Whenever I reboot my Windows 2000 server, it logs numerous events, including event ID 514 (An authentication package has been loaded by the Local Security Authority), event ID 515 (A trusted logon process has registered with the Local Security Authority), and event ID 518 (A notification package has been loaded by the Security Account Manager). What are these events, and are they significant?
Win2K's security subsystem is designed modularly to support alternate logon, authentication, and password-change methods. For example, Win2K lets you authenticate through NT LAN Manager (NTLM) or Kerberos. Therefore, Win2K loads two authentication package DLLs whenever a Win2K computer boots. The details of event ID 514 specify which DLL Win2K loaded.

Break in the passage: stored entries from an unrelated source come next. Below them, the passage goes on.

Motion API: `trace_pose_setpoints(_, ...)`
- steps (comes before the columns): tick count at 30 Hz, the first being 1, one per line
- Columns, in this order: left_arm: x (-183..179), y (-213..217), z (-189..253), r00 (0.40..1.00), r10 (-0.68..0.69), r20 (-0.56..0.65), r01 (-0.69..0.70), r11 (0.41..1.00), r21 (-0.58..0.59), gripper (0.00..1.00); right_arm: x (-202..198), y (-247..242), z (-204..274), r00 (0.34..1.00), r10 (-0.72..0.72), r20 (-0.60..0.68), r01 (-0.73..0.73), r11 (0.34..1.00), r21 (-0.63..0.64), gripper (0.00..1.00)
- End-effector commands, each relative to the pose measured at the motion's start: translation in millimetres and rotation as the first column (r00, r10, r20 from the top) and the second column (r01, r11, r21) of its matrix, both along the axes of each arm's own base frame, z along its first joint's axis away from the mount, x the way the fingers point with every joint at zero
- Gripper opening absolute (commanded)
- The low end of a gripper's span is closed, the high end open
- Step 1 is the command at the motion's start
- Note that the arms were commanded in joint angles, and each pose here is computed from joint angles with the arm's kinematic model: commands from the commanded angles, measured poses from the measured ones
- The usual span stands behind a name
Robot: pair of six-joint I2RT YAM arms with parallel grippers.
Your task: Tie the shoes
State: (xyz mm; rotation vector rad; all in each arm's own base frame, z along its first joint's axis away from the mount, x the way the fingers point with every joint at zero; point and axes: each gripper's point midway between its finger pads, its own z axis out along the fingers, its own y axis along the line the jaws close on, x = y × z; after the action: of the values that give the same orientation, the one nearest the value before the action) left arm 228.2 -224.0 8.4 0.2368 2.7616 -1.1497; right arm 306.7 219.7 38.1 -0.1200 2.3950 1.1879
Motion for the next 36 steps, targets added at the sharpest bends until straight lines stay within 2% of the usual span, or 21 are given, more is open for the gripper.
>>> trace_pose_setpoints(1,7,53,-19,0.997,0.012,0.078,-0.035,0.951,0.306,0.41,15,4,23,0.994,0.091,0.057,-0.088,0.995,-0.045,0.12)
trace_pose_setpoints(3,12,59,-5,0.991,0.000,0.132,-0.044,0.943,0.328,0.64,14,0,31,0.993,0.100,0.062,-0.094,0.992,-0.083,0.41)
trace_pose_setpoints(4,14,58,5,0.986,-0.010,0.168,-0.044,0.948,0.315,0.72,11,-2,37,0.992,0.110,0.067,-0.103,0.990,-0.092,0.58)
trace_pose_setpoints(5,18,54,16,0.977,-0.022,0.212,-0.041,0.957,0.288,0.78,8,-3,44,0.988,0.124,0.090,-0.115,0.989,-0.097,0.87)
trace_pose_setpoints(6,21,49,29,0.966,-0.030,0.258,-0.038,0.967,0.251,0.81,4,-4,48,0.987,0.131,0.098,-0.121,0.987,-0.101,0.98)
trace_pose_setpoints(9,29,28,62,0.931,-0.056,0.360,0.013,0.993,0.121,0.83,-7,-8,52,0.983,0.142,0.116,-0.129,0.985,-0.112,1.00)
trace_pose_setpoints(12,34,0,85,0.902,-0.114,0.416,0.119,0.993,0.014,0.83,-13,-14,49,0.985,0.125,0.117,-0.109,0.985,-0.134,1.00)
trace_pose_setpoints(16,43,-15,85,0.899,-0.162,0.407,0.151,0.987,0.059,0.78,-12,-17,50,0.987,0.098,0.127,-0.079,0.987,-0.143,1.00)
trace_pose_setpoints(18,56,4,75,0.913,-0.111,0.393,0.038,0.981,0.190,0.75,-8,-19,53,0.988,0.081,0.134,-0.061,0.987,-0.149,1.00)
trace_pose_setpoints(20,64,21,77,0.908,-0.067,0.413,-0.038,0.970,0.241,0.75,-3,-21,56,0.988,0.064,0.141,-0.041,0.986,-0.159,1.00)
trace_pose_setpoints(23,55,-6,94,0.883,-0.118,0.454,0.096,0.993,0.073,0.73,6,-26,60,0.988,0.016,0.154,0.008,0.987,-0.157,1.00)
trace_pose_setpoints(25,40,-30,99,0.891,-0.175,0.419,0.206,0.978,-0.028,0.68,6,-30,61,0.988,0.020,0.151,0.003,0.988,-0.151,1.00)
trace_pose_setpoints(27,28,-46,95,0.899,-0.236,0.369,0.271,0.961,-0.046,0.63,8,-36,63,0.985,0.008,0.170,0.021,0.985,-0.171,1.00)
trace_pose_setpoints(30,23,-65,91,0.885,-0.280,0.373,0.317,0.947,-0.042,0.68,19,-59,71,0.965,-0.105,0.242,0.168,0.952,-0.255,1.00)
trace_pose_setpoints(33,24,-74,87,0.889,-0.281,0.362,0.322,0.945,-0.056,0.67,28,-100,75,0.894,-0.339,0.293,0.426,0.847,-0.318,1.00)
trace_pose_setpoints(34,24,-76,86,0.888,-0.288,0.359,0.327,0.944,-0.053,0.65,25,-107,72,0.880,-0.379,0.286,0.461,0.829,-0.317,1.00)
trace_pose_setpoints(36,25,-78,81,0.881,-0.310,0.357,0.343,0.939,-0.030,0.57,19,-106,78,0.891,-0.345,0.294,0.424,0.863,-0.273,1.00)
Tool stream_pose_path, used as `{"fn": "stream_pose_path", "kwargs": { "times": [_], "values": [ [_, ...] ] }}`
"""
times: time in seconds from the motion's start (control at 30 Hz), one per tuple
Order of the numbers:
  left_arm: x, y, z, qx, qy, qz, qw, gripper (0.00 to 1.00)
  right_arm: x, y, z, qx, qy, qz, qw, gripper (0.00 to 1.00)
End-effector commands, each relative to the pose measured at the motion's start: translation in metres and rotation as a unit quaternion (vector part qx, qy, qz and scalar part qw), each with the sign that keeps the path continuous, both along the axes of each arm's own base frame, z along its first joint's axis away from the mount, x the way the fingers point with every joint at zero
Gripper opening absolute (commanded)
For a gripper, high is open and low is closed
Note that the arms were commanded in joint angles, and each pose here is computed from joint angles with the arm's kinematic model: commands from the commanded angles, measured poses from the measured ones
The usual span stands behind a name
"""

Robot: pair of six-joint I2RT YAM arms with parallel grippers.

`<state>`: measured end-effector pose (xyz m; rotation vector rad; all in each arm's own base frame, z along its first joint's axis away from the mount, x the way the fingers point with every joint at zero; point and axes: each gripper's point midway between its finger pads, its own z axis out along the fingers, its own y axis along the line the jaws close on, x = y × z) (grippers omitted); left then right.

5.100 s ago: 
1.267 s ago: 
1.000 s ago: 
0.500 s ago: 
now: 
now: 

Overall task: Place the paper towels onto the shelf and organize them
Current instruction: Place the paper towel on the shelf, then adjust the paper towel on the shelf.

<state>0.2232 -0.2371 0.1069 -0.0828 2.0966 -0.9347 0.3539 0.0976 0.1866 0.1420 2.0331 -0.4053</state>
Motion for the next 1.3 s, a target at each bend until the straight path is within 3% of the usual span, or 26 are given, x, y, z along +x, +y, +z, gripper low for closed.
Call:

The NTLM authentication package is \winnt\system32\msv1_0.dll, and the Kerberos authentication package is \winnt\system32\kerberos.dll. (Note that these events might supply an erroneous drive letter.) Win2K uses many different logon processes to support RAS connections, network logons, and interactive logons at the console—each of which triggers event ID 515. Win2K also supports notification-package DLLs that let you plug in functionality that the OS invokes whenever users change their passwords. You can use notification packages to synchronize passwords on other applications or OSs or to implement additional restrictions on password content. These events aren't significant for monitoring the Security log day to day because they represent ordinary activity associated with a system start.
Event ID 518 could indicate a sophisticated attack. An intruder could code a rogue logon process, authentication package, or notification package to intercept and redirect user passwords or accept rogue logon requests. However, such an attack is improbable because such an intruder would need a high level of expertise and significant prior authority to install a rogue package. The most probable attack would involve an intruder writing a rogue notification package to intercept password changes and send them to the attacker. Notification packages are the easiest to write because they require only two function calls. An extremely high-security site might document legitimate logon processes, authentication packages, and notification packages to verify that only those processes and events are loaded each time the system boots. However, site administrators would also need to verify that a rogue file hadn't been substituted for a legitimate file.